Ainda na semana passada, conversando com uma assistente social, esta realidade me foi cruamente relembrada. Carole, é o nome da pessoa em questão, trabalha para uma firma privada que presta serviço ao SNS. Diariamente é-lhe dado um itinerário de visitas a realizar no qual, por incrível que pareça, por vezes constam três visitas de meia hora no espaço de sessenta minutos. Não é contado o tempo perdido nos trajectos, tempo esse que não sendo remunerado significa que acaba por receber menos que o salário mínimo.
Durante os poucos minutos de que dispõe para cada beneficiário, pode ter de os ajudar a levantarem-se, fazer as suas necessidades, lavá-los, cozinhar e dar-lhes a tomar os seus medicamentos. Carole, ao ser entrevistada recentemente pelo programa de BBC “You and Yours”, contou que raramente tem tempo para descansar e quando consegue alguns minutos é com os seus pacientes que os passa. Para muitos ela será a única pessoa que irão ver em todo o dia.

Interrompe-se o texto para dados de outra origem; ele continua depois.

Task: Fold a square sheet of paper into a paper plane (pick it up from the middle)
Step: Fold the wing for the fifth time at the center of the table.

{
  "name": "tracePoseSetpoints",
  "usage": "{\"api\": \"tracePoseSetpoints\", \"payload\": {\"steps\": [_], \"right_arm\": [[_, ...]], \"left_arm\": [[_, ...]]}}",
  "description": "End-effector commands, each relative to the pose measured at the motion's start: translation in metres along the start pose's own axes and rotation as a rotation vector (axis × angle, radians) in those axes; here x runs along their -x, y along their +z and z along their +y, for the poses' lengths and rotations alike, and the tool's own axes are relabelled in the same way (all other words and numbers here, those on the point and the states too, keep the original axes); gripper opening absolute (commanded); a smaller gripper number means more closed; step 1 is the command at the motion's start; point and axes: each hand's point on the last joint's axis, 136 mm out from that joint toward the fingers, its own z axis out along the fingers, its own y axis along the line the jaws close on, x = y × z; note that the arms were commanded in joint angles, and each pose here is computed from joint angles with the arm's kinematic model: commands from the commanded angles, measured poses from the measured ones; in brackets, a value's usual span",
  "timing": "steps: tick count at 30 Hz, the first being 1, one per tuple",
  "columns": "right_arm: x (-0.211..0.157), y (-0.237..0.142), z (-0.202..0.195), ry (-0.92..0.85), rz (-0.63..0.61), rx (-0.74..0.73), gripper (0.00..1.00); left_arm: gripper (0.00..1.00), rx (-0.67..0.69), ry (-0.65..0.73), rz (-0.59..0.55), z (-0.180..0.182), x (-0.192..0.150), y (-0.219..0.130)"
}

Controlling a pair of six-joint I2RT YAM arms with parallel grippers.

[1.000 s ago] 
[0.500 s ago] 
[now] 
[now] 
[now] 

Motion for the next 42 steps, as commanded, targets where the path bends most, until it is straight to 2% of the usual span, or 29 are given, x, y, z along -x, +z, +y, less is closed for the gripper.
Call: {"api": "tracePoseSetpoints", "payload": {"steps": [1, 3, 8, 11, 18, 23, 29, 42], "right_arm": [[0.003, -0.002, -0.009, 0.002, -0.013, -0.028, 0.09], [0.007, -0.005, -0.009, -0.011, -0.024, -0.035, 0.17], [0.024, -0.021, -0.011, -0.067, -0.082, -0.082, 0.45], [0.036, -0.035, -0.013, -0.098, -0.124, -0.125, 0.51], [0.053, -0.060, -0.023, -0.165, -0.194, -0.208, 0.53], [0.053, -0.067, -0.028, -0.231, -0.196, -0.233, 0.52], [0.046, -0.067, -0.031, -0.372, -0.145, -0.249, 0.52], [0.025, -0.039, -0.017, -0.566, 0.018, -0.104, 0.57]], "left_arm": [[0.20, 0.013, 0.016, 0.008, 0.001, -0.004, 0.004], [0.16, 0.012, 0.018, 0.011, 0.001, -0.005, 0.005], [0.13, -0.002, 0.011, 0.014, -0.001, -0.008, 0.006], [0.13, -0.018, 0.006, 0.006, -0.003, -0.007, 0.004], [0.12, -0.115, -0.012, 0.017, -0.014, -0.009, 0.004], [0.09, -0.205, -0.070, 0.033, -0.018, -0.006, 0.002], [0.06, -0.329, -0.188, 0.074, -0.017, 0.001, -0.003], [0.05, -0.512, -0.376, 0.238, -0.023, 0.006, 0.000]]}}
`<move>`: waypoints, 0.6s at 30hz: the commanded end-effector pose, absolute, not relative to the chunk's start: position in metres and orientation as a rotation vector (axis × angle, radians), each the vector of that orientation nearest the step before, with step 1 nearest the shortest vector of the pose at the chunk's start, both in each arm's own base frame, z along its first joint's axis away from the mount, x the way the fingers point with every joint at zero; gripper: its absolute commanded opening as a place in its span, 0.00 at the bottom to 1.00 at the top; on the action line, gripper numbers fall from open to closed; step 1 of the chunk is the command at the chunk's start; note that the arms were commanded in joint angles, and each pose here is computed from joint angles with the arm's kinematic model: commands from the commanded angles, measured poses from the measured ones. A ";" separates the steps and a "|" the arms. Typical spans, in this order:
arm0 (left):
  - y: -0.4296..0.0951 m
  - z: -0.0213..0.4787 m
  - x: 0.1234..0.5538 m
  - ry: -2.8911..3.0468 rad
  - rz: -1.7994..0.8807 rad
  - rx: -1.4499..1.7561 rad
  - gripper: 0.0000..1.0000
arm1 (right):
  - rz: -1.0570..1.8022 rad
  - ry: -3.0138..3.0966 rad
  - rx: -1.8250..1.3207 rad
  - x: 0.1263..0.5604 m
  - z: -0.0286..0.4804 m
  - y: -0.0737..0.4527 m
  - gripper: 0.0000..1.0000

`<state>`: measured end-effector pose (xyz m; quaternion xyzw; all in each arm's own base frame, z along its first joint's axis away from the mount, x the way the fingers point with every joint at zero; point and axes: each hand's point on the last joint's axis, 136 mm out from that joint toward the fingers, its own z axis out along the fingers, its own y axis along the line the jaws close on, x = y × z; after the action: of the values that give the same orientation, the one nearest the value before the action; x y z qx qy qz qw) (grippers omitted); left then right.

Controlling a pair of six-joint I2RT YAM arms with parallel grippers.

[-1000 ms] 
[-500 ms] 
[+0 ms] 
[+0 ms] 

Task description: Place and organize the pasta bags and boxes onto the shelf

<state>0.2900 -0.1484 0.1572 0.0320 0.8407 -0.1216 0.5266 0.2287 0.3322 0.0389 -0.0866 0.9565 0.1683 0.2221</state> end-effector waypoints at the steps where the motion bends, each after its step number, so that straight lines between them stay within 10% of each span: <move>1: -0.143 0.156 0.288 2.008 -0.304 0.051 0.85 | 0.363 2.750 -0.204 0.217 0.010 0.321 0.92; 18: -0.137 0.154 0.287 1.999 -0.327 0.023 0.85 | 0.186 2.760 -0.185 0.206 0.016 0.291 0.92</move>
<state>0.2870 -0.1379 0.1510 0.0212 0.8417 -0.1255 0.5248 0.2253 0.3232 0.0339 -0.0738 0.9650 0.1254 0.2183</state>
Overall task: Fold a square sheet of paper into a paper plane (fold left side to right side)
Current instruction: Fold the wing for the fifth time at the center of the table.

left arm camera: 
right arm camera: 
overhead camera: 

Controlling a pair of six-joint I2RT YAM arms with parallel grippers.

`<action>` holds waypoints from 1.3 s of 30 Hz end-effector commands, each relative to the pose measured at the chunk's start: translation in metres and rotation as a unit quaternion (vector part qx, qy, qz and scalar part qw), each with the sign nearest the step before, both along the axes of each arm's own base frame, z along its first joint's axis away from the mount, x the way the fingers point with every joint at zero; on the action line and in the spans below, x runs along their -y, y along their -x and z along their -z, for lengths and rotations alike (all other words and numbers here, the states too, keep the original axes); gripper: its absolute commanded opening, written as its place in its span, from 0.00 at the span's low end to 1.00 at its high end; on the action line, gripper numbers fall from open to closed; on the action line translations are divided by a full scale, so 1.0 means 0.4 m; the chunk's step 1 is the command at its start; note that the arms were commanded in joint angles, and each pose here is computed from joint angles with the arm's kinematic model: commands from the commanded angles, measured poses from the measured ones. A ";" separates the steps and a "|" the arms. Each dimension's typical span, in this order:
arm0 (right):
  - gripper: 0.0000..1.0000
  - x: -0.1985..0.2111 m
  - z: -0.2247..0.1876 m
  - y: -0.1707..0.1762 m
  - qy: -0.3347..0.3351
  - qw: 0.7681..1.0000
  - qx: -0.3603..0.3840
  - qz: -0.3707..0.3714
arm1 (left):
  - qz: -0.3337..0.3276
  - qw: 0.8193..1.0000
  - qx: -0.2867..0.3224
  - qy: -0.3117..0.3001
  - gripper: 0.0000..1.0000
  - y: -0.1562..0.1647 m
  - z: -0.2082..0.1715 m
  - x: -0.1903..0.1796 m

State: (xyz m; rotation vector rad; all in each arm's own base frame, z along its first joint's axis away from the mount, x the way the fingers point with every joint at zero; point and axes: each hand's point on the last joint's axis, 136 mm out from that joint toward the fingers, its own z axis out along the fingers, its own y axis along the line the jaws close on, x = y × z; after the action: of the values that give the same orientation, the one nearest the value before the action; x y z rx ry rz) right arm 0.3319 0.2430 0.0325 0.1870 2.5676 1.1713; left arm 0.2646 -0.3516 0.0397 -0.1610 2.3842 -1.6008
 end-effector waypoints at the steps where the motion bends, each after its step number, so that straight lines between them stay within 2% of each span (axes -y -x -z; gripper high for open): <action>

Haverá profissão mais difícil e valiosa? E no entanto o que recebe em troca são muitas vezes insultos dos familiares por se atrasar ou por não passar suficiente tempo com cada idoso, e as queixas à sua entidade patronal são frequentes como se fosse ela a culpada. A sua profissão é muitas vezes acusada nos media, quando a responsabilidade pelas carências do serviço que presta cabe inteiramente às companhias que gerem o “negócio” da assistência domiciliária. A sua experiência pessoal é tudo menos excepcional : Um relatório da Resolution Foundation revela que dois terços dos assistentes sociais recebem menos que o valor considerado mínimo para fazer face ao custo de vida e que 10% não chegam mesmo a auferir o salário mínimo, o que é contra a lei. Estes abusos estão longe de se confinarem ao Reino Unido: Nos Estados Unidos 27% dos profissionais que efectuam visitas domiciliárias são pagos abaixo desse mínimo legal.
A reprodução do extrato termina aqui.